Ergin, her ne kadar bir insan veya bir arabanın, uyguladıkları bu teknikle görünmez hale getirilmesi için uzun yıllar daha çalışılması gerektiğini de söylese de çalışmaların gelmiş olduğu boyut çok daha ileride olabilir.
KALİFORNİYA-BİLKENT
Kaliforniya Üniversitesinden bilim adamlarının yaptığı metal ve gümüş partiküllerden yapılan kumaş ışığı yansıtmıyor ve emiyor; böylece görüntü kırılmasıyla hareketsiz cisimler görünmez hale geliyordu. Bilkent’in yaptığı ise çok daha teknolojik…
Bilkent, nanoteknolojik kumaştan görünmezlik pelerini yaptı ama bu sadece sizin için kullanılmayacak doğal olarak, askeri bir malzeme de olacak. Bilkent Üniversitesi Nanoteknoloji Araştırma Merkezi araştırmacıları, ”doğada kendiliğinden var olmayan özellikler gösterebilen sihirli materyaller” denilen Metamalzemelerden yapılmış ve cisimleri belli frekanslarda görünmez kılan nanoteknolojik bir örtü geliştirdi.
Bilkent Üniversitesi NANOTAM doktora öğrencisi Atilla Özgür Çakmak’ın geliştirdiği ”görünmezlik pelerini” teknolojisi, askeri araçların üzerine kaplanacak bir metamalzeme sayesinde istenilen frekans bandında, tankların hatta havadaki uçakların görünmezliğine olanak sağlıyor.
Çakmak’ın ürettiği ”görünmezlik pelerini”, parazit ve gürültü oluşturmadığından dünya literatürüne de pek çok yenilik katıyor.
Görünmezlik sağlamak için yapılan aslında 3 şey var. Saklanacak cismin elektromanyetik dalgaları saçmasını önlemek… Dalgaların ona çarpmasını engellemek… Saklanacak cisme çarpan dalgaların gelişigüzel saçılmasını önlemek. Tam görünmezlik ise teorik olarak uzayda arındırılmış bir bölge yaratmakla mümkün olacak.

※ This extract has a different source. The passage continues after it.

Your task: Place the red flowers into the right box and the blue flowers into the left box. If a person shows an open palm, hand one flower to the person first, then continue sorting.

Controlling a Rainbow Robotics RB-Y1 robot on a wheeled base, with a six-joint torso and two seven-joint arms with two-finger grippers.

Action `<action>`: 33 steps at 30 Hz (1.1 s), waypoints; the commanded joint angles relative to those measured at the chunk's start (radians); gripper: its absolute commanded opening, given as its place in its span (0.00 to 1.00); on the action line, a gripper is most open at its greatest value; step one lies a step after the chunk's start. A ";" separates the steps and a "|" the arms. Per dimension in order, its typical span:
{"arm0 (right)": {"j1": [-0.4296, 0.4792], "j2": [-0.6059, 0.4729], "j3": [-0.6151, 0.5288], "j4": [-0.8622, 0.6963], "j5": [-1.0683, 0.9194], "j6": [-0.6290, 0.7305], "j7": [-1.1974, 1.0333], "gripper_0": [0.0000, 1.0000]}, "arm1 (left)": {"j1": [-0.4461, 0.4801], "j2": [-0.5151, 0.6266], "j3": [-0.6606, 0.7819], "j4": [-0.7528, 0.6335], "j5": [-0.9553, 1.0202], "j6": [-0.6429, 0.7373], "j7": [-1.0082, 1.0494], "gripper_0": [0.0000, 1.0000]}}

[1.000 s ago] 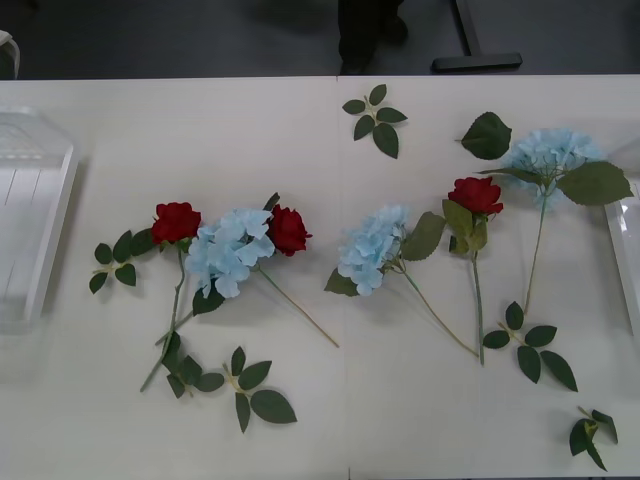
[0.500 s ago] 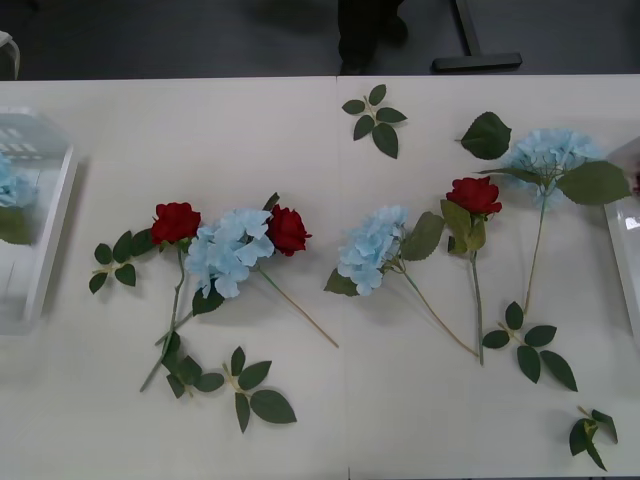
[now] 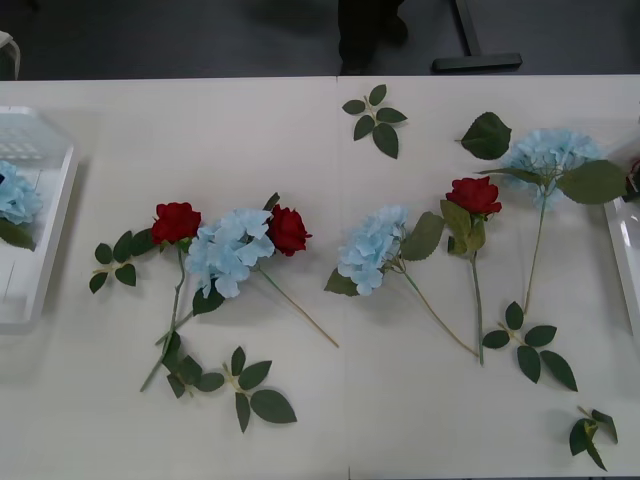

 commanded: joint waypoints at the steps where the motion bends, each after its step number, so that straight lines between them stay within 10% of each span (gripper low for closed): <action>1: -0.041 -0.068 -0.028 -0.129 -0.134 0.121 -0.039 1.00 | -0.007 -0.078 0.029 -0.006 0.070 0.009 0.034 1.00; 18: 0.150 0.069 -0.025 -0.339 -0.250 0.135 -0.449 1.00 | 0.494 -0.250 0.029 -0.631 -0.245 -0.325 0.310 1.00; 33: 0.151 0.213 -0.025 -0.330 -0.065 0.063 -0.587 1.00 | 0.547 -0.526 -0.027 -0.618 -0.680 -0.338 0.416 1.00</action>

Araştırma bölümünde yapılan deneyde, alıcı ve verici arasına konan metal bir silindir elektromanyetik ifadelerle ”görünmez” kılındı. Radyo frekanslarıyla görülemeyecek hale getirildi. Çakmak’ın geliştirdiği metamalzemelerle saklanmak istenilen cismin etrafı kaplandığında belli elektromanyetik dalgalar için görünmez kılındı. Ayrıca elektronik gölgesi de ortadan kaldırıldı. Zaten en büyük sorunda bu, cismin etrafında elektronik gölge bırakmamak. Bu durumda elektromanyetik dalgalarla yapılan taramalarda metal silindir farkedilmez oldu.
Bu sistem tabii ki sadece bizde geliştirilmiyor. Bütün büyük ülkeler bu tip teknolojilerin peşinde bu örtü ile mesela bir tankın üzeri örtüldüğünde uçaklar veya radarlar onu bulamayacak.
Tabii ki başka lokal kullanım alanları da olacak. Bir hastanın vücuduna yerleştirilen metalik implant ya da kalp pili bu malzemeyle kaplandığında MRI’a girmekte bir sorun olmayacak ya da medikal cihazların kaplanması sayesinde alışveriş merkezlerinde, havalimanları gibi güvenlik kontrol noktalarında bunlar ötmeyecek. Bu iyi ama kötü niyetlilerin eline geçtiğinde insan vücuduna girebilecek kadar geliştirilmiş bu ve benzeri malzemelerle kaplı silahlar, bombalar da güvenlik sorunları yaratacaktır.